[[ Collected material open ]]
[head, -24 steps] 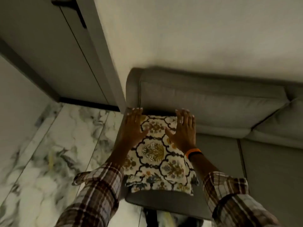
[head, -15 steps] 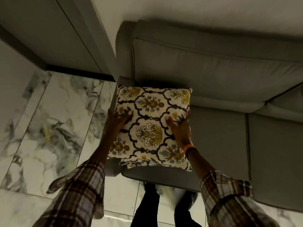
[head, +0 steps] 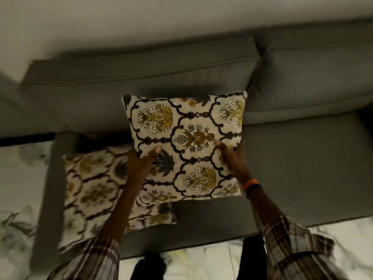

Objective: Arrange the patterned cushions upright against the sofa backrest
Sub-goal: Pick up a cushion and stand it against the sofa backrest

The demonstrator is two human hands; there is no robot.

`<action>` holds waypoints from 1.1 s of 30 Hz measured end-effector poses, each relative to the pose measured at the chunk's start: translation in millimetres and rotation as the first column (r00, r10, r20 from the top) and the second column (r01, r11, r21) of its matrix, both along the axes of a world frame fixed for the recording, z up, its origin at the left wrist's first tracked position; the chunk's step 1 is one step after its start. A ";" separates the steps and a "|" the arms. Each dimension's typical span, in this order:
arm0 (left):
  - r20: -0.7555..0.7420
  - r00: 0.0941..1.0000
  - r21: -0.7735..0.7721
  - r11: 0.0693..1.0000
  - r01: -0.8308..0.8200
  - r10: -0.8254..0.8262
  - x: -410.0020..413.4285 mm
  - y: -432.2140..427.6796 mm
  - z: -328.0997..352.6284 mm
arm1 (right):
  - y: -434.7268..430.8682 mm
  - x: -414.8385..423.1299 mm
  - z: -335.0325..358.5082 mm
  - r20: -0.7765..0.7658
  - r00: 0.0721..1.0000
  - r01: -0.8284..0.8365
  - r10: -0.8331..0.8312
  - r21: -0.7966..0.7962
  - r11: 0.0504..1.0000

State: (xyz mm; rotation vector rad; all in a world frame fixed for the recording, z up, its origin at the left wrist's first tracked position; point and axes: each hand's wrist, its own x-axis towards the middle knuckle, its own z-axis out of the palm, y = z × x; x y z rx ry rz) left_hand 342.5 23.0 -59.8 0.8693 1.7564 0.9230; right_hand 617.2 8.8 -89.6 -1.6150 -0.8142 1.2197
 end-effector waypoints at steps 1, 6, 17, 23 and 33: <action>-0.015 0.999 -0.017 0.999 0.033 -0.033 34.7 -0.1 -8.5 | -1.0 33.4 -3.9 0.000 0.999 0.039 -0.039 -0.007 0.999; -0.058 0.935 0.109 0.929 0.354 -0.349 251.9 27.3 -47.0 | -17.4 242.1 -49.1 -0.006 0.975 0.224 -0.224 -0.023 0.974; 0.093 0.670 0.194 0.674 0.713 -0.736 637.2 75.9 -158.2 | 13.2 639.5 -108.3 -0.020 0.908 0.417 -0.418 -0.018 0.909; 0.003 0.674 0.303 0.643 0.704 -0.739 763.8 104.8 -193.6 | 68.4 779.1 -128.6 -0.035 0.893 0.450 -0.450 0.143 0.882; -0.039 0.804 0.214 0.781 0.587 -0.594 833.7 126.8 -260.7 | 100.0 824.2 -193.1 0.048 0.922 0.378 -0.383 0.090 0.921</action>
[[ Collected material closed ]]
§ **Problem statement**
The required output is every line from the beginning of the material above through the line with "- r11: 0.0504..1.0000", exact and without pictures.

§ **Solution**
[head, -24 steps] 
[head, -15 steps] 
[head, +0 steps] 

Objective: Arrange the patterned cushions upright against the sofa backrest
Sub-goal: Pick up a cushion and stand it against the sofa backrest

The demonstrator is two human hands; there is no robot.

`<action>` holds waypoints from 1.1 s of 30 Hz measured end-effector poses, each relative to the pose measured at the chunk's start: translation in millimetres and rotation as the first column (r00, r10, r20 from the top) and the second column (r01, r11, r21) of its matrix, both along the axes of a world frame fixed for the recording, z up, its origin at the left wrist's first tracked position; the chunk's step 1 is one step after its start. A ";" separates the steps and a "|" the arms. Each dimension's typical span, in this order:
arm0 (left):
  - r20: -0.7555..0.7420
  - r00: 0.0941..1.0000
  - r21: -0.7735..0.7721
  - r11: 0.0693..1.0000
  - r01: -0.8308..0.8200
  - r10: -0.8254..0.8262
  - x: -410.0020..413.4285 mm
  - y: -432.2140..427.6796 mm
  - z: -328.0997..352.6284 mm
arm1 (right):
  - y: -434.7268..430.8682 mm
  - x: -414.8385..423.1299 mm
  - z: -335.0325..358.5082 mm
  - r20: -0.7765..0.7658
  - r00: 0.0721..1.0000
  - r01: -0.8284..0.8365
  - r10: -0.8331..0.8312
  - r21: -0.7966..0.7962
  - r11: 0.0504..1.0000

There is nothing more to the output.